ETL tasks support two authoring modes:
DAG mode — drag-and-drop canvas with three built-in components: Input/Dimension Table, Transform, and Output.
Flink SQL mode — write Flink SQL statements directly; compatible with standard SQL syntax.
When to use each mode
| DAG mode | Flink SQL mode | |
|---|---|---|
| Best for | Teams who prefer visual pipelines or want to avoid writing SQL | Teams comfortable with SQL who need custom logic |
| Authoring | Drag-and-drop components | Write Flink SQL statements |
| Transform flexibility | 90+ built-in function compute scenarios | Full Flink SQL expressiveness |
Supported databases
| Component | Supported databases |
|---|---|
| Input/Dimension Table (source) | Self-managed MySQL, ApsaraDB RDS for MySQL, PolarDB for MySQL, PolarDB-X 1.0 (formerly DRDS), self-managed Oracle, self-managed PostgreSQL, ApsaraDB RDS for PostgreSQL, Db2 for LUW, Db2 for i, PolarDB for PostgreSQL |
| Output (destination) | Self-managed MySQL, ApsaraDB RDS for MySQL, PolarDB for MySQL, AnalyticDB for MySQL V3.0, self-managed Oracle, self-managed PostgreSQL, ApsaraDB RDS for PostgreSQL, Db2 for LUW, Db2 for i, PolarDB for PostgreSQL |
Transform capabilities
The Transform component supports three classes of operations:
| Operation | Description |
|---|---|
| Join | Combine rows from multiple source tables or dimension tables |
| Function compute | Apply transformations across 90+ built-in compute scenarios |
| Filter | Select or drop fields before loading to the destination |
Key benefits
Industry-leading computing effectiveness — The ETL feature is integrated with the data collection capabilities of DTS, ensuring data accuracy and industry-leading computing effectiveness.
Flexible task monitoring and management — Monitor and manage ETL tasks directly in the DTS console. You can start a task, stop a task, and view task details.
Use cases
Consolidate data from heterogeneous sources — pull data from databases of different types or in different regions into a single destination in real time, enabling centralized reporting and operations.
Low-code data integration — build data integration pipelines through a visual interface rather than custom code, reducing both development time and operational complexity.
Real-time data warehousing — stream pre-processed data directly into data warehouses as events occur, instead of waiting for scheduled batch loads.
Accelerate offline data warehouses — pre-process streaming data before it reaches a data warehouse. The warehouse can serve queries without being affected by raw data ingestion.
Real-time reporting — power dashboards and reporting systems from a continuously updated data stream, suitable for scenarios like operations monitoring and business analytics.

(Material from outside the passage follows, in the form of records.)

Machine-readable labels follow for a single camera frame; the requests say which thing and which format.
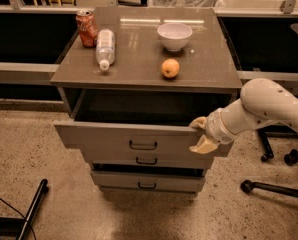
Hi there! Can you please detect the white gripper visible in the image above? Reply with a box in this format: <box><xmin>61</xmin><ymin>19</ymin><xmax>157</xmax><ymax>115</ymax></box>
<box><xmin>189</xmin><ymin>108</ymin><xmax>236</xmax><ymax>154</ymax></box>

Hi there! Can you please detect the grey top drawer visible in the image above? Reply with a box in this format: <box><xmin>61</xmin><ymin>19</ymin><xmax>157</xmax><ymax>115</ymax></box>
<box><xmin>55</xmin><ymin>93</ymin><xmax>226</xmax><ymax>159</ymax></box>

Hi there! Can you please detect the grey drawer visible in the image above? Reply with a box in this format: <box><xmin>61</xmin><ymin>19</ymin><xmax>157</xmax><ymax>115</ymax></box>
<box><xmin>91</xmin><ymin>171</ymin><xmax>205</xmax><ymax>193</ymax></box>
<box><xmin>87</xmin><ymin>154</ymin><xmax>213</xmax><ymax>169</ymax></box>
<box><xmin>55</xmin><ymin>93</ymin><xmax>226</xmax><ymax>159</ymax></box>

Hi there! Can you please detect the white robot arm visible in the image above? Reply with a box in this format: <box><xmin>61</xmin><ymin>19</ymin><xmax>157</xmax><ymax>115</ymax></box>
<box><xmin>190</xmin><ymin>78</ymin><xmax>298</xmax><ymax>154</ymax></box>

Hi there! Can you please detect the grey drawer cabinet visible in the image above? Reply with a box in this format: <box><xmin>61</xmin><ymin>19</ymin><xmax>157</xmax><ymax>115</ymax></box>
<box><xmin>50</xmin><ymin>6</ymin><xmax>244</xmax><ymax>198</ymax></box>

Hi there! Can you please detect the grey bottom drawer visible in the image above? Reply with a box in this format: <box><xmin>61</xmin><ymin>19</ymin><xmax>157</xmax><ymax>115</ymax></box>
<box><xmin>91</xmin><ymin>171</ymin><xmax>205</xmax><ymax>193</ymax></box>

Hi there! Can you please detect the grey middle drawer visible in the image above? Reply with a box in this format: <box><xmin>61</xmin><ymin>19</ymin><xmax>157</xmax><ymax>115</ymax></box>
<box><xmin>87</xmin><ymin>154</ymin><xmax>213</xmax><ymax>169</ymax></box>

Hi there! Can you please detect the black chair base with casters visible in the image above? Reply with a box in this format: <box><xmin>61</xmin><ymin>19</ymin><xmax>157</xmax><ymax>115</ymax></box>
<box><xmin>240</xmin><ymin>127</ymin><xmax>298</xmax><ymax>198</ymax></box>

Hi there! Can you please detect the orange fruit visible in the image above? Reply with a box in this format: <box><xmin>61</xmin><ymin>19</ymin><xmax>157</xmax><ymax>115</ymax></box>
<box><xmin>161</xmin><ymin>59</ymin><xmax>180</xmax><ymax>79</ymax></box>

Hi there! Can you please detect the white bowl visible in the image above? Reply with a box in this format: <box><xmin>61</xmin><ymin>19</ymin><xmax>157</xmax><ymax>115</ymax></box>
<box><xmin>157</xmin><ymin>23</ymin><xmax>193</xmax><ymax>51</ymax></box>

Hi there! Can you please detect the clear plastic water bottle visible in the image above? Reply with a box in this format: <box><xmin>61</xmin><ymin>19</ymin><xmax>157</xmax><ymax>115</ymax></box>
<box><xmin>96</xmin><ymin>29</ymin><xmax>115</xmax><ymax>71</ymax></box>

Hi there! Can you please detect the red soda can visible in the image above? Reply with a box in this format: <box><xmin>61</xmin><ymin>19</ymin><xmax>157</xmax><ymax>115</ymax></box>
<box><xmin>76</xmin><ymin>10</ymin><xmax>98</xmax><ymax>48</ymax></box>

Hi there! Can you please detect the black stand leg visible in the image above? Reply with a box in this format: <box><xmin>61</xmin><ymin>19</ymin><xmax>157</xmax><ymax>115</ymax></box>
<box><xmin>16</xmin><ymin>179</ymin><xmax>49</xmax><ymax>240</ymax></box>

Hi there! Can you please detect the metal railing frame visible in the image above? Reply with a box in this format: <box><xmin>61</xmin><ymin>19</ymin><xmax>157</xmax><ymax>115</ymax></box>
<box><xmin>0</xmin><ymin>0</ymin><xmax>298</xmax><ymax>95</ymax></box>

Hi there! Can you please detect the black cable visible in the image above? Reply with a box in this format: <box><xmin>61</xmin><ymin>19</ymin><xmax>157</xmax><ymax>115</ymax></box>
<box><xmin>0</xmin><ymin>190</ymin><xmax>37</xmax><ymax>240</ymax></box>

Real-time computing — clean and enrich streaming data to extract feature values and tags. Typical scenarios include user profiling, risk control, and recommendation systems.
Billing
The ETL feature is currently in public preview. Each account can create up to two ETL instances for free during the preview period.
When the public preview ends, running instances will be charged. Alibaba Cloud will notify users in advance through announcements and SMS messages.